The previous studies have demonstrated that a gain-of-function mutation in one MRR1 allele results only in slightly decreased susceptibilities to the azoles and the loss of heterozygosity further increases drug resistance [15, 16]. A similar observation was made in the present study, where the patient isolates that were heterozygous MRR1 (T2957C/WT) mutants showed slightly higher MICs than wild type strains (WT/WT). The last 2 isolates became homozygous (T2957C/T2957C) mutants and showed much higher MICs and overexpression of MDR1. While this mutation was the probable cause of the phenotypic resistance in this case, a mutagenesis study that demonstrated the development of resistance and increased gene expression in a previously sensitive organism would provide additional evidence.

After repeating the experiment in which the strains were cultured in media containing fluconazole with concentrations of 1/2 MIC for each isolate, we confirmed that only MDR1 and MRR1 were overexpressed in 2 resistant isolates. However, MDR1 expression did not increase as much as in the initial experiment. This may be related to different medium as well as all the isolates, including the control isolate ATCC22019, being exposed to fluconazole. The ERG11 genes in resistant isolates were not overexpressed, even following to fluconazole. Similarly, Grossman et al. has sequenced the ERG11 and MRR1 genes in 30 fluconazole resistant C. parapsilosis isolates and 37 susceptible dose-dependent isolates, and found no isolate with both the MRR1 and ERG11 gene mutation [28]. In most cases, phenotypes of resistance developed due to a combination of mechanisms, so the whole genome sequencing will be included in subsequent investigation.
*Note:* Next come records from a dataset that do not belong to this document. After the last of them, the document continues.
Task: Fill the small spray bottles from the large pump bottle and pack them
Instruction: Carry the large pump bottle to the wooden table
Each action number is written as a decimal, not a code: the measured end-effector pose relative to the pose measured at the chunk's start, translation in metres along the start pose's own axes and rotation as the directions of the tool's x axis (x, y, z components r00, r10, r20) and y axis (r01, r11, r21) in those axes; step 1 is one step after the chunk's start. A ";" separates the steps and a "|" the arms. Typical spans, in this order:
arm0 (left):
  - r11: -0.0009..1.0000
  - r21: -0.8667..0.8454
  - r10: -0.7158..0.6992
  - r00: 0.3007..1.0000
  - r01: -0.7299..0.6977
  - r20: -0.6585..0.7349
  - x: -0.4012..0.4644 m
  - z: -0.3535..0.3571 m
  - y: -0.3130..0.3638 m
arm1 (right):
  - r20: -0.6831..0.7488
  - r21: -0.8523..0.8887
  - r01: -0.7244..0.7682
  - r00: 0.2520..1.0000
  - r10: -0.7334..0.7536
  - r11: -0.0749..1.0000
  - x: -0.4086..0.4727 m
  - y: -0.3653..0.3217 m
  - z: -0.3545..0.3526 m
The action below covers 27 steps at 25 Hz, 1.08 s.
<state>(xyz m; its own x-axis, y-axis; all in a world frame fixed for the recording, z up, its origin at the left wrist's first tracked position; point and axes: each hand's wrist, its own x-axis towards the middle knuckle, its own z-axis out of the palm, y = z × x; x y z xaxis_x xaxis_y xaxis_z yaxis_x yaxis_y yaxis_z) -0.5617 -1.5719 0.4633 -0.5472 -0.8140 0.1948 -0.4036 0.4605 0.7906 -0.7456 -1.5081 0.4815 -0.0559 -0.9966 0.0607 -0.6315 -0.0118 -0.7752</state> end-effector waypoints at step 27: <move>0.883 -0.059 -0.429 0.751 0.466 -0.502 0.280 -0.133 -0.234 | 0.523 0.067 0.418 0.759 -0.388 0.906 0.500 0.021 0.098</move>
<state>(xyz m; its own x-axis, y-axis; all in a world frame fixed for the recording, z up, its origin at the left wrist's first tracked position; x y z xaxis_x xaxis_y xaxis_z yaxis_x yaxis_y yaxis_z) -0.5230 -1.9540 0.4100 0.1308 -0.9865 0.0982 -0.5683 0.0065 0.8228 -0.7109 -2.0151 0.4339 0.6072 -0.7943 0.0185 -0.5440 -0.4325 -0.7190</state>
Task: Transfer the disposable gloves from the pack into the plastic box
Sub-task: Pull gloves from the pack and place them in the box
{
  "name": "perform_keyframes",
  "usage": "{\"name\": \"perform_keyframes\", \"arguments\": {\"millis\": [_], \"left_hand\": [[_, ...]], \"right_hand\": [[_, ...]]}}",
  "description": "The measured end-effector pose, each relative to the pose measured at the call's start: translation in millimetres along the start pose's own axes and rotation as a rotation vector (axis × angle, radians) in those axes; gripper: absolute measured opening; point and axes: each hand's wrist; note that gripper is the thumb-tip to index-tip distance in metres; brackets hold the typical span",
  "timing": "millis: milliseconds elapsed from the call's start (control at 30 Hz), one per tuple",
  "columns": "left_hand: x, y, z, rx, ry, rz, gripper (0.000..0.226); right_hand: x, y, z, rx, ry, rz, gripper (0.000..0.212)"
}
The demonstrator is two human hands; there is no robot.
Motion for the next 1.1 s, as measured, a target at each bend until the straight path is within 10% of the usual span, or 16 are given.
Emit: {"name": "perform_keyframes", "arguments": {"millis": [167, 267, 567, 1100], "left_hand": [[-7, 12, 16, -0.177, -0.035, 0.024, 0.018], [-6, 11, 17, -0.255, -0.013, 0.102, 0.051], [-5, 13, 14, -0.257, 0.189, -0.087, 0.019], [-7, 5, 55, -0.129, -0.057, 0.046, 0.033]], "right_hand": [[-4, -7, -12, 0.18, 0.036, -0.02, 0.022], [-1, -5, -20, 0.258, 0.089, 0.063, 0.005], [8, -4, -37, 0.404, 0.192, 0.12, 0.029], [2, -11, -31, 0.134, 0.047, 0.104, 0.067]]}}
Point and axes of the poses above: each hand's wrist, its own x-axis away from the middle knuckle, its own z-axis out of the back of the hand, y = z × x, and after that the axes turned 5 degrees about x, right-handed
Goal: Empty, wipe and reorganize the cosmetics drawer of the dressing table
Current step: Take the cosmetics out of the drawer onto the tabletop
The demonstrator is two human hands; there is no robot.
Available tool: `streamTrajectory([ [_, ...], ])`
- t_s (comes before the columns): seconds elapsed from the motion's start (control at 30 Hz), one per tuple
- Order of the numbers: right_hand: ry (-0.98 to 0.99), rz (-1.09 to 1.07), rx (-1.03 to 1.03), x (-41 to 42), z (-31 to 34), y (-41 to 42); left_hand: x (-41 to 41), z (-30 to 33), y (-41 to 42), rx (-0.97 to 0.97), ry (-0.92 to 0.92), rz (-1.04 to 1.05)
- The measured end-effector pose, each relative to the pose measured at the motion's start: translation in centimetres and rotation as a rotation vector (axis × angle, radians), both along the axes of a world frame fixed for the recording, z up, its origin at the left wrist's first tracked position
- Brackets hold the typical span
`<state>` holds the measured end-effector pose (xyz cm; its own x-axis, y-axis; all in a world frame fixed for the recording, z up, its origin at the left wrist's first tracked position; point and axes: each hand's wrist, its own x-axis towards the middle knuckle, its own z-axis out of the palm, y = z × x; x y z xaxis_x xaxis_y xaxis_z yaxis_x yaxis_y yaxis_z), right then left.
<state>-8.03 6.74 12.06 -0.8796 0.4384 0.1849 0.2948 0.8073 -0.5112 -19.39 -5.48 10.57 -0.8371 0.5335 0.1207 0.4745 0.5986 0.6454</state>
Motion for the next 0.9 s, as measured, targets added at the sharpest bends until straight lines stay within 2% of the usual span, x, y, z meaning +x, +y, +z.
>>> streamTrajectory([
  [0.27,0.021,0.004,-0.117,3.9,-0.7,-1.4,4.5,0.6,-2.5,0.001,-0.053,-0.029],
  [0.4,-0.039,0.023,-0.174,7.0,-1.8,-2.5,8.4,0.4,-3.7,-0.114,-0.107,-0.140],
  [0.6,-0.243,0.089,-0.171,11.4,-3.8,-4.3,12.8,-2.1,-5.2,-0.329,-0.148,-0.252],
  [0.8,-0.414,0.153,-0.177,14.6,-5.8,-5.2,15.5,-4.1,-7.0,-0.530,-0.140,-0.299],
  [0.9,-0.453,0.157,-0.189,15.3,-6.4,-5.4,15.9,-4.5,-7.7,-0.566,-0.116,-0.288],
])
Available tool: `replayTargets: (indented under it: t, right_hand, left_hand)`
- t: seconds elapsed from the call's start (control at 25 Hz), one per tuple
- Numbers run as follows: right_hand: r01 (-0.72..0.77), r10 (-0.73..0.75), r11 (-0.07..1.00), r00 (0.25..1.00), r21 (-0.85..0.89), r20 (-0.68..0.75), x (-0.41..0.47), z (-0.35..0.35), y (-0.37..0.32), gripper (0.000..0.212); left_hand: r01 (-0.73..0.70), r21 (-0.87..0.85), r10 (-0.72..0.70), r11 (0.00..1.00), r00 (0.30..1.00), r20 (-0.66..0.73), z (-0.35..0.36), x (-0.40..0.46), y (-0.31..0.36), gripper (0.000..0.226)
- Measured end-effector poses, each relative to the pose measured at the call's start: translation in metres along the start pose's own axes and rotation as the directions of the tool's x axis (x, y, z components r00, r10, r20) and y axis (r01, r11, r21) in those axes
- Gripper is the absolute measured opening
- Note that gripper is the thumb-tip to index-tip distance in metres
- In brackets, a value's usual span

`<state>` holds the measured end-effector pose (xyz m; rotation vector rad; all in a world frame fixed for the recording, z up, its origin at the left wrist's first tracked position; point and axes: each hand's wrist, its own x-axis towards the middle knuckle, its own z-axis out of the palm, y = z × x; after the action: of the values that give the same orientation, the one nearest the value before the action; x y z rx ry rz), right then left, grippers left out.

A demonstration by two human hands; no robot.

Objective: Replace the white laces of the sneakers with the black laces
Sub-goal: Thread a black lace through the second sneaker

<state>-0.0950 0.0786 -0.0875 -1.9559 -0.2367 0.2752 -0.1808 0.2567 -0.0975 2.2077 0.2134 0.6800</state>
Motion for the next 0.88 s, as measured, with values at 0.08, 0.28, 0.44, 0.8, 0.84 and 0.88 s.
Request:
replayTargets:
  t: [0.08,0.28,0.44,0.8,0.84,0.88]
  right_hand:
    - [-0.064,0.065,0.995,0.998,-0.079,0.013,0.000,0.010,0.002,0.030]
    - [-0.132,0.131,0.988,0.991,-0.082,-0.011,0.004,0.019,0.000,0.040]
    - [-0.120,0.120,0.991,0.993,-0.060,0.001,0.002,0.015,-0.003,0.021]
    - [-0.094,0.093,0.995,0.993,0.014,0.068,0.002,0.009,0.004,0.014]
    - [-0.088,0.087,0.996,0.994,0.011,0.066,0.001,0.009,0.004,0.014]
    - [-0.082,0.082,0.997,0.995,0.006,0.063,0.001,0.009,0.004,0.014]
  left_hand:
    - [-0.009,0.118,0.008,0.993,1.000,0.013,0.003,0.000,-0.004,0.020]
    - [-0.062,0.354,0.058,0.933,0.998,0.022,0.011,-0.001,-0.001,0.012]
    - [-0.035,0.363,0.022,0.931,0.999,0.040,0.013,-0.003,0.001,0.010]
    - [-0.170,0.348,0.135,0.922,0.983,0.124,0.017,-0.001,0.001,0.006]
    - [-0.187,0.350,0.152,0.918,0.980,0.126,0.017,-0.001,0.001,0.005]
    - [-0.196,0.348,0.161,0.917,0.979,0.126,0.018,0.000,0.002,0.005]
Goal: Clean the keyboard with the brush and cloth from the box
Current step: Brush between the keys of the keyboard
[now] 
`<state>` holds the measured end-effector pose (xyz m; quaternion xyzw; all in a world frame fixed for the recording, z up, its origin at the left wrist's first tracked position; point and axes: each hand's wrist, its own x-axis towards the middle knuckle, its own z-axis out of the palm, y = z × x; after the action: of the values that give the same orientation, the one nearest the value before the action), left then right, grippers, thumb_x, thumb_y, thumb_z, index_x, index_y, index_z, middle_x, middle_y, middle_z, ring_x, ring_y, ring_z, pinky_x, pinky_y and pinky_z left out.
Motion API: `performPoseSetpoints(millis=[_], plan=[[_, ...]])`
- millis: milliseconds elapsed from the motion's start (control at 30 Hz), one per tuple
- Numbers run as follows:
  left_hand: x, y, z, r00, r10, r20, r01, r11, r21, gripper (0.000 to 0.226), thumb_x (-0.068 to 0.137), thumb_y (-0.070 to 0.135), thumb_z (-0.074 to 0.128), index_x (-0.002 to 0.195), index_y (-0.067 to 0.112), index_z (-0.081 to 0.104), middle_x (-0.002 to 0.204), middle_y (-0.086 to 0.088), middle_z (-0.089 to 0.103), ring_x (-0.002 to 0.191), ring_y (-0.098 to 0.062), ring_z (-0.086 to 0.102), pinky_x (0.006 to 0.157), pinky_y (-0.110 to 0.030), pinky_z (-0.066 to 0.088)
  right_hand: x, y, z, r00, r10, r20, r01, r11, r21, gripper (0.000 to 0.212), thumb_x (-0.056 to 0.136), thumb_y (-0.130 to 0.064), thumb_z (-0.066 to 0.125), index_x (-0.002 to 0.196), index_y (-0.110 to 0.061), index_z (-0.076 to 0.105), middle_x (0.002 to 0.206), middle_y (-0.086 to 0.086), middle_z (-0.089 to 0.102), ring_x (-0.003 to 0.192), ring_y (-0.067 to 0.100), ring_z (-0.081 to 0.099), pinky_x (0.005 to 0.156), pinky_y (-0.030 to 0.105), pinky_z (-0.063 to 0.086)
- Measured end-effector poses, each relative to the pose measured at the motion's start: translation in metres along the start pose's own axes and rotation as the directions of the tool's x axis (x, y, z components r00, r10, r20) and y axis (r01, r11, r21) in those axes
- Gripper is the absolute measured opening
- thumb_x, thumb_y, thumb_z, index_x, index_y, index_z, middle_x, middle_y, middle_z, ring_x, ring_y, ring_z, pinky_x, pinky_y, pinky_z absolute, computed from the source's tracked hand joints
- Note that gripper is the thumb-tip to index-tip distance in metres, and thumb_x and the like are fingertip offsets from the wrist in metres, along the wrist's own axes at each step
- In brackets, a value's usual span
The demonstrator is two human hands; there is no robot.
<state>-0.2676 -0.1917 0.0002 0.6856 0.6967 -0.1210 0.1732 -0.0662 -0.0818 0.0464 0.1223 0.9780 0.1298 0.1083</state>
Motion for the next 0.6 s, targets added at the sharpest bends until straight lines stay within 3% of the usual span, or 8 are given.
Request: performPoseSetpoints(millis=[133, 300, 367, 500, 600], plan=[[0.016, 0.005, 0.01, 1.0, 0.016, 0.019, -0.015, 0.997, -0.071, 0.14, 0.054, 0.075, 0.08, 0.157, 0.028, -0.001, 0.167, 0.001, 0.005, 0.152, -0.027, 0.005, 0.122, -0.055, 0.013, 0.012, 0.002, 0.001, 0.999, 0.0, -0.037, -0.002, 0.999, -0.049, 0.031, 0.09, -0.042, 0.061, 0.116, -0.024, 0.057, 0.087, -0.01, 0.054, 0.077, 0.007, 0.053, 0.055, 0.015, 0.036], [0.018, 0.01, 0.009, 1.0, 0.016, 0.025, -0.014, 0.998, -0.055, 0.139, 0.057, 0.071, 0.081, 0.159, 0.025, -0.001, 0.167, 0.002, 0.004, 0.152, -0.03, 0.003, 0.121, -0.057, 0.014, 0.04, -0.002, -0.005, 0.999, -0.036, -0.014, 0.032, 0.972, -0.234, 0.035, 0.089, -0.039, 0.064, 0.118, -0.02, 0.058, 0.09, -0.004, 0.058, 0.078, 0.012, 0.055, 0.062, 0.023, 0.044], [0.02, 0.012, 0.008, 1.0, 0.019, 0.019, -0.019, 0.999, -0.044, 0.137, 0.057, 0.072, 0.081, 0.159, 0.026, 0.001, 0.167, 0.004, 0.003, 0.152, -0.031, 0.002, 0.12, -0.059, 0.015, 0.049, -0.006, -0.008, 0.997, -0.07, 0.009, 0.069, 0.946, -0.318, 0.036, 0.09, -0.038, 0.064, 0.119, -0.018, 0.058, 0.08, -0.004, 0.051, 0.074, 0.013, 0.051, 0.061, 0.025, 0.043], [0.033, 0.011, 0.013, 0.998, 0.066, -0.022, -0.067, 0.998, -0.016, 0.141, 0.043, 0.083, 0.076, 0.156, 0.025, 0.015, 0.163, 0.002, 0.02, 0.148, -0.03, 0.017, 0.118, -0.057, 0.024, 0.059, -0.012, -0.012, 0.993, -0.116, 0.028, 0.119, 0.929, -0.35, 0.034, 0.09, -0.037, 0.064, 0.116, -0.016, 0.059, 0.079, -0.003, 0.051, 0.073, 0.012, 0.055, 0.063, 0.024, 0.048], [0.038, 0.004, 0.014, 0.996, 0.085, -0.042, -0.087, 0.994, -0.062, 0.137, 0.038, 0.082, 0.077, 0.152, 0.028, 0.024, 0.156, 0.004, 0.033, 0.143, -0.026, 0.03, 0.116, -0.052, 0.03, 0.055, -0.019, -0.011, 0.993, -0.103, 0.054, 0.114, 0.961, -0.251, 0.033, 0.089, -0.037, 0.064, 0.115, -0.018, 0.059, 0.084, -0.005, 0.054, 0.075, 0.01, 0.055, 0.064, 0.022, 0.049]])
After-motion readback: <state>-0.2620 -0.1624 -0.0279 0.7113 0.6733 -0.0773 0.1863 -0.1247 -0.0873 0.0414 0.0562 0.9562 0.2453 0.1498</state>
This case corroborates that the resistant C. parapsilosis isolates can emerge in the setting of complicated infections and the extensive use of antifungal agents. Patient 1 received fluconazole treatment for more than 3 months. However, treatment was not instituted for the first candidemia and when fluconazole treatment was commenced it was initially at a lower dose because of chronic renal failure, and on the basis of sputum microscopy. In the previous studies, suboptimal fluconazole dosing has leaded to the development of resistance in Candida species [6, 29]. In addition, itraconazole was used for 2 weeks, when it is not recommended for invasive candidiasis [30]. This highlights the need for standardization of antifungal treatment, in terms of drug selection, dose and duration [31].

In this case, probable sources of the persistent candidemia were the intravenous hemodialysis catheter and the synthetic vascular graft. Vascular catheters have been regarded as the source in more than 50 % of cases of C. parapsilosis candidemia and prompt removal of the catheter is recommended [32].

Conclusions

This report described a case where fluconazole resistant C. parapsilosis emerged during prolonged antifungal treatment, with associated MDR1 overexpression, which was related to a MRR1 mutation (T2957C). Resistant C. parapsilosis has the potential to complicate the management of candidemia in vulnerable patient groups. This case illustrates the need for effective antifungal treatment, source control in the treatment of infection diseases.

Consent

Written informed consent was obtained from the patient for publication of this Case report. A copy of the written consent is available for review by the Editor of this journal.